The PA Supreme Court’s acquiescence to what is happening in Philadelphia and across the state should focus our attention on 1102.1(a) itself. Why are children who even the Commonwealth does not contend are “irredeemable” forced to spend a minimum of 35 years in prison before they can go before a parole board and argue for release? Why, after serving a minimum of 35 years in prison, are these people forced to spend the rest of their lives on parole? Children have a greater capacity for reform. Most people age out of criminal behavior by their thirties. This re-sentencing scheme keeps people sentenced to die in prison as kids incarcerated into their late forties or early fifties, at the earliest, before they are afforded the opportunity for someone to take a look at their case and decide if they should get a second chance.

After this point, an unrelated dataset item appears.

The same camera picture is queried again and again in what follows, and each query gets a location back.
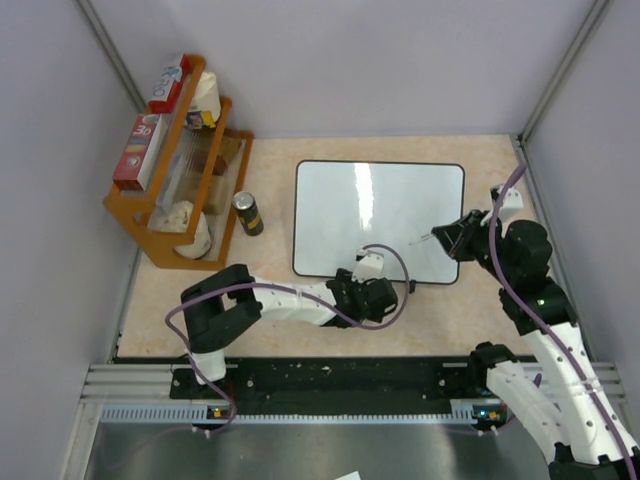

Batts II is not a defeat but it is a call to continue fighting for justice and redemption and freedom. We don’t just want an end to the barbaric practice of sentencing children to die in prison. We also want a system that is transformative and fair.
The legislature, prosecutors, and courts in Pennsylvania are intent on conceding as little ground as they think they can get away with, holding the line like the segregationists of old, and seeking to preserve the punitive ethos and practices of a racist system of mass incarceration. It is our responsibility to fight this, to push the line further toward freedom and a new paradigm that centers restorative justice and the right to redemption.